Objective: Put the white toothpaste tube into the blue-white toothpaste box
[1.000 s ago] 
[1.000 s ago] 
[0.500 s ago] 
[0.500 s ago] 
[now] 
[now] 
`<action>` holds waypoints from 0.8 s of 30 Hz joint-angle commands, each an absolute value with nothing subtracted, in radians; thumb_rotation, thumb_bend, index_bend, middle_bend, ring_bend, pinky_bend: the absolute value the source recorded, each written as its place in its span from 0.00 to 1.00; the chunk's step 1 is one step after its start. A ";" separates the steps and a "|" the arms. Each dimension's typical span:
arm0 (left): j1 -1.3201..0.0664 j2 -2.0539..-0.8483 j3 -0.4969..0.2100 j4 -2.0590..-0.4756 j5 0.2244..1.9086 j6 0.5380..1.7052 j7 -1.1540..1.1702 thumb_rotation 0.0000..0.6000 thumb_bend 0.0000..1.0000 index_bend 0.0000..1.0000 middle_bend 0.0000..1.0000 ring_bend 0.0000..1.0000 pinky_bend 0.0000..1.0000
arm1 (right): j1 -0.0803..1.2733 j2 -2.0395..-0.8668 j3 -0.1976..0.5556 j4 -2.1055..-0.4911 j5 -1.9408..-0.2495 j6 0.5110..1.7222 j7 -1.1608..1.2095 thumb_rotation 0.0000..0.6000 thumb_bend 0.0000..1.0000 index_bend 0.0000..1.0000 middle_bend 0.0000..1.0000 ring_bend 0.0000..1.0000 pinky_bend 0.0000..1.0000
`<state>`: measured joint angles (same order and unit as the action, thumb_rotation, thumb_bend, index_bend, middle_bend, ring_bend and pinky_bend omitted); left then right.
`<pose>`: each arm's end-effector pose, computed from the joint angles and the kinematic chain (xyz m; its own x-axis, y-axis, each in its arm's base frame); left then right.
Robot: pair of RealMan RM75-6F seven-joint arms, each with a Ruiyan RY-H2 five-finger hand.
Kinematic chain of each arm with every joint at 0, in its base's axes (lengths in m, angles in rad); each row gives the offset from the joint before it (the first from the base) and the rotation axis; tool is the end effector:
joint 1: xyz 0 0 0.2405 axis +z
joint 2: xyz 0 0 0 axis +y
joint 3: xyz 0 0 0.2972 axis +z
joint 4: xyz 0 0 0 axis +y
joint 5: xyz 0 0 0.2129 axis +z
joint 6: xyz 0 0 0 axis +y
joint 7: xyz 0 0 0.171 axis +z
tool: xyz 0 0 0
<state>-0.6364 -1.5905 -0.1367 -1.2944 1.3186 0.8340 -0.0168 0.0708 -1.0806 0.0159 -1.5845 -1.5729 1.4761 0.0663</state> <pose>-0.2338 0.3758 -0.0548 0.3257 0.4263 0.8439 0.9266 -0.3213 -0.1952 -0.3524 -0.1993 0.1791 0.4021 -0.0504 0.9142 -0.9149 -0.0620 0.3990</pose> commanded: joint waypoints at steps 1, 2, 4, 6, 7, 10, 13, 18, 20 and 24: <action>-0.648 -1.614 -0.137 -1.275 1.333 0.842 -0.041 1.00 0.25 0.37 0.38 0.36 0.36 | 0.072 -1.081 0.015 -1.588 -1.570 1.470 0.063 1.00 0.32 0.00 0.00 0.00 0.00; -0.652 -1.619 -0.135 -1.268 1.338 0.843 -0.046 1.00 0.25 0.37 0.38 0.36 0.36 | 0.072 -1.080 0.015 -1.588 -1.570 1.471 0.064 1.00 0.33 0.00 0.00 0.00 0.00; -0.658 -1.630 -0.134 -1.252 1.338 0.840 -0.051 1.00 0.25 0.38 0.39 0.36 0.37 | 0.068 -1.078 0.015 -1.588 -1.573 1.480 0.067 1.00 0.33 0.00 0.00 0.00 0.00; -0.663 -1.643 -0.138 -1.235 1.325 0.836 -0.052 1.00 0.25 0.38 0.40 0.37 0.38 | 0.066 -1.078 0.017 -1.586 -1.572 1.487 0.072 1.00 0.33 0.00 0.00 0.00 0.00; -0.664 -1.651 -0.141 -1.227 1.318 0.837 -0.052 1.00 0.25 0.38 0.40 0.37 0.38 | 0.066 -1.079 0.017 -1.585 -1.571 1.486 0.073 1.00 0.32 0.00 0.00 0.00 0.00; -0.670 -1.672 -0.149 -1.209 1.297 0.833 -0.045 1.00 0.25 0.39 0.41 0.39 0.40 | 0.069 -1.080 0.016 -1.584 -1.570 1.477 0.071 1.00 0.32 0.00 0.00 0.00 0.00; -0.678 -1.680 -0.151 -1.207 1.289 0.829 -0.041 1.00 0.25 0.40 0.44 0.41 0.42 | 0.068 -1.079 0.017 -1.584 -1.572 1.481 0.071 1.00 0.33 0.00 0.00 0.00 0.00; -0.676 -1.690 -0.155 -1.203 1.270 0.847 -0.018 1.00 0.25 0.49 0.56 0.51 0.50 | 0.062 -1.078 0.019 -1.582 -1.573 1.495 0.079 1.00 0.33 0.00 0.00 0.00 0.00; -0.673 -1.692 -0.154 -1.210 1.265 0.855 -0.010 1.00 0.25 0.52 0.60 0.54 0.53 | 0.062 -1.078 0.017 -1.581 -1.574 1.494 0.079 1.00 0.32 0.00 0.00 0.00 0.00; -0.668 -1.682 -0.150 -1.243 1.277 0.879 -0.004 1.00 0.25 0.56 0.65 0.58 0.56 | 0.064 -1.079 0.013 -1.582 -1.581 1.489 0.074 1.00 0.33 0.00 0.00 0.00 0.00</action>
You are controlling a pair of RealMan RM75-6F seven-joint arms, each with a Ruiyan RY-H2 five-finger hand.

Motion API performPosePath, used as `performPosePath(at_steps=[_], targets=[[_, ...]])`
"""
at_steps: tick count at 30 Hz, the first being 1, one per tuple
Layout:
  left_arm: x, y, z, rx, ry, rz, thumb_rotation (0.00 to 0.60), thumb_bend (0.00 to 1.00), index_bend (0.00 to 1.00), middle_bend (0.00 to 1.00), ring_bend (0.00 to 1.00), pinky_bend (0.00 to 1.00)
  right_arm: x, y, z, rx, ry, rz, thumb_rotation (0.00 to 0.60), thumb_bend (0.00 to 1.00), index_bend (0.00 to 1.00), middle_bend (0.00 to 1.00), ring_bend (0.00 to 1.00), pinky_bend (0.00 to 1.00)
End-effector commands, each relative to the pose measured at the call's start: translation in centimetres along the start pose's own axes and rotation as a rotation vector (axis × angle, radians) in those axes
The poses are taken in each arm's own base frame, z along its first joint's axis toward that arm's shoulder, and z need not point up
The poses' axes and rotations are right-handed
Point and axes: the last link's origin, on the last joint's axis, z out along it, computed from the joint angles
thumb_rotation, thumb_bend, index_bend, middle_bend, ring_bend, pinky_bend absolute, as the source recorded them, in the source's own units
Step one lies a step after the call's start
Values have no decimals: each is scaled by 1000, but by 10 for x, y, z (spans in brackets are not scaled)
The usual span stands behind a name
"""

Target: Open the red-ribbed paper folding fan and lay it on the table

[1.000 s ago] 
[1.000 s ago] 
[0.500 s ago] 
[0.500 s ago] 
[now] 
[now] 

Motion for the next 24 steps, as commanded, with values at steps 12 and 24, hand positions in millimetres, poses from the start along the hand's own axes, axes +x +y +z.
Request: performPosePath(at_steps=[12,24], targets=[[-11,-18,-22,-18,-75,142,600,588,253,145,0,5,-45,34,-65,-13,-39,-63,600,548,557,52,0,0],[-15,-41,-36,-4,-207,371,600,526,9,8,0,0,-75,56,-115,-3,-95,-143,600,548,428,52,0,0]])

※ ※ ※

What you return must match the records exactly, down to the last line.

Task result ::
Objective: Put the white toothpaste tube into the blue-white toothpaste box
[1.000 s ago] 
[1.000 s ago] 
[0.500 s ago] 
[0.500 s ago] 
[now] 
[now] 
`<action>` holds waypoints from 0.8 s of 30 Hz joint-angle commands, each an absolute value with nothing subtracted, in radians; thumb_rotation, thumb_bend, index_bend, middle_bend, ring_bend, pinky_bend: the absolute value the source recorded, each written as its place in its span from 0.00 to 1.00; the chunk's step 1 is one step after its start. A ";" separates the steps and a "|" the arms. Each dimension's typical span:
arm0 (left): j1 -1.3201..0.0664 j2 -2.0539..-0.8483 j3 -0.4969..0.2100 j4 -2.0590..-0.4756 j5 0.2244..1.9086 j6 0.5380..1.7052 j7 -1.1540..1.1702 thumb_rotation 0.0000..0.6000 thumb_bend 0.0000..1.0000 index_bend 0.0000..1.0000 middle_bend 0.0000..1.0000 ring_bend 0.0000..1.0000 pinky_bend 0.0000..1.0000
arm1 (right): j1 -0.0803..1.2733 j2 -2.0395..-0.8668 j3 -0.1976..0.5556 j4 -2.1055..-0.4911 j5 -1.9408..-0.2495 j6 0.5110..1.7222 j7 -1.1608..1.2095 thumb_rotation 0.0000..0.6000 thumb_bend 0.0000..1.0000 index_bend 0.0000..1.0000 middle_bend 0.0000..1.0000 ring_bend 0.0000..1.0000 pinky_bend 0.0000..1.0000
`<state>`: measured joint angles (same order and unit as the action, thumb_rotation, thumb_bend, index_bend, middle_bend, ring_bend and pinky_bend omitted); left then right.
`<pose>`: each arm's end-effector pose, computed from the joint angles and the kinematic chain (xyz m; its own x-axis, y-axis, each in its arm's base frame); left then right.
Robot: pair of RealMan RM75-6F seven-joint arms, each with a Ruiyan RY-H2 five-finger hand.
Kinematic chain of each arm with every joint at 0, in its base's axes (lengths in m, angles in rad); each row gives the offset from the joint before it (the first from the base) and the rotation axis; tool is the end effector:
joint 1: xyz 0 0 0.2405 axis +z
joint 2: xyz 0 0 0 axis +y
joint 3: xyz 0 0 0.2972 axis +z
joint 4: xyz 0 0 0 axis +y
joint 5: xyz 0 0 0.2129 axis +z
joint 6: xyz 0 0 0 axis +y
joint 7: xyz 0 0 0.171 axis +z
tool: xyz 0 0 0
<state>-0.6364 -1.5905 -0.1367 -1.2944 1.3186 0.8340 -0.0168 0.0708 -1.0806 0.0159 -1.5845 -1.5729 1.4761 0.0663</state> <pose>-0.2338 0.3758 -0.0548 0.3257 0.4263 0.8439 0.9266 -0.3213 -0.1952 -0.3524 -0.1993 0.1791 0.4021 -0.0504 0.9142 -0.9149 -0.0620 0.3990</pose> commanded: joint waypoints at steps 1, 2, 4, 6, 7, 10, 13, 18, 20 and 24: <action>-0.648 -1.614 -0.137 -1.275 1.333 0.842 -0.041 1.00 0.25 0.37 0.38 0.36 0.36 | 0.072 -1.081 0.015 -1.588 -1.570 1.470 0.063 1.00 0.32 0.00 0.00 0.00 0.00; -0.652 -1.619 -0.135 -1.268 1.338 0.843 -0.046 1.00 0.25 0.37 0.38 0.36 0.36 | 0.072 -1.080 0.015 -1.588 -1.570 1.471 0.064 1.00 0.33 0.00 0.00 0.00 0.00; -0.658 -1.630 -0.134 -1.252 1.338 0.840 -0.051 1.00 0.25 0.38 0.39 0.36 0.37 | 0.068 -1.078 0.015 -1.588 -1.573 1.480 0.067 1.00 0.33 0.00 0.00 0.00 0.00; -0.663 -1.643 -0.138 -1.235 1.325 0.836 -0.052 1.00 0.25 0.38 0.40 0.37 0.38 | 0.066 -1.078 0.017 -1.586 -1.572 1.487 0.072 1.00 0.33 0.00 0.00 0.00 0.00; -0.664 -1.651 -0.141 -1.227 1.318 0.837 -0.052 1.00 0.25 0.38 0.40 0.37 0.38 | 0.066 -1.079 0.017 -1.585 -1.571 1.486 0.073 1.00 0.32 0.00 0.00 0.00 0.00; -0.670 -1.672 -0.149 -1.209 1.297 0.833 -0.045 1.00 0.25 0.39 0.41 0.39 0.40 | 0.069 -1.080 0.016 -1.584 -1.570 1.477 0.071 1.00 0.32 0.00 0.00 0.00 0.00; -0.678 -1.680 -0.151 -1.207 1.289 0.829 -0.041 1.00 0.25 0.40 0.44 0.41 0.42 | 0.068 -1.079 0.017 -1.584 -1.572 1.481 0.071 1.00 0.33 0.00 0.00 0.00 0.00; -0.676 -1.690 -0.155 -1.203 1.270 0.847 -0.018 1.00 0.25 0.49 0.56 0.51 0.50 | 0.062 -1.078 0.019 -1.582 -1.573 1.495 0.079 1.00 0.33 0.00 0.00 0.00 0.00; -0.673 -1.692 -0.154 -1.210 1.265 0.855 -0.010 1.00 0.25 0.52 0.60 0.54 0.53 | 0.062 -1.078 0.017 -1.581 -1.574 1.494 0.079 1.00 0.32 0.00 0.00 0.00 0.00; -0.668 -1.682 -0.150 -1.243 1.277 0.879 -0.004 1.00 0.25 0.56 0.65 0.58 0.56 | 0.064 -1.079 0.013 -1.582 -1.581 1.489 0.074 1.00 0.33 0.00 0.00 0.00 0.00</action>
You are controlling a pair of RealMan RM75-6F seven-joint arms, each with a Ruiyan RY-H2 five-finger hand.

Motion API performPosePath, used as `performPosePath(at_steps=[_], targets=[[_, ...]])`
"""
at_steps: tick count at 30 Hz, the first being 1, one per tuple
Layout:
  left_arm: x, y, z, rx, ry, rz, thumb_rotation (0.00 to 0.60), thumb_bend (0.00 to 1.00), index_bend (0.00 to 1.00), middle_bend (0.00 to 1.00), ring_bend (0.00 to 1.00), pinky_bend (0.00 to 1.00)
  right_arm: x, y, z, rx, ry, rz, thumb_rotation (0.00 to 0.60), thumb_bend (0.00 to 1.00), index_bend (0.00 to 1.00), middle_bend (0.00 to 1.00), ring_bend (0.00 to 1.00), pinky_bend (0.00 to 1.00)
End-effector commands, each relative to the pose measured at the call's start: translation in centimetres along the start pose's own axes and rotation as a rotation vector (axis × angle, radians) in those axes
The poses are taken in each arm's own base frame, z along its first joint's axis toward that arm's shoulder, and z need not point up
The poses' axes and rotations are right-handed
Point and axes: the last link's origin, on the last joint's axis, z out along it, computed from the joint angles
thumb_rotation, thumb_bend, index_bend, middle_bend, ring_bend, pinky_bend absolute, as the source recorded them, in the source's own units
Step one lies a step after the call's start
Values have no decimals: each is scaled by 1000, but by 10 for x, y, z (spans in brackets are not scaled)
The usual span stands behind a name
"""

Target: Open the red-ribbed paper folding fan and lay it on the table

[1.000 s ago] 
[1.000 s ago] 
[0.500 s ago] 
[0.500 s ago] 
[now] 
[now] 

Motion for the next 24 steps, as commanded, with values at steps 12 and 24, hand positions in millimetres, poses from the start along the hand's own axes, axes +x +y +z.
Request: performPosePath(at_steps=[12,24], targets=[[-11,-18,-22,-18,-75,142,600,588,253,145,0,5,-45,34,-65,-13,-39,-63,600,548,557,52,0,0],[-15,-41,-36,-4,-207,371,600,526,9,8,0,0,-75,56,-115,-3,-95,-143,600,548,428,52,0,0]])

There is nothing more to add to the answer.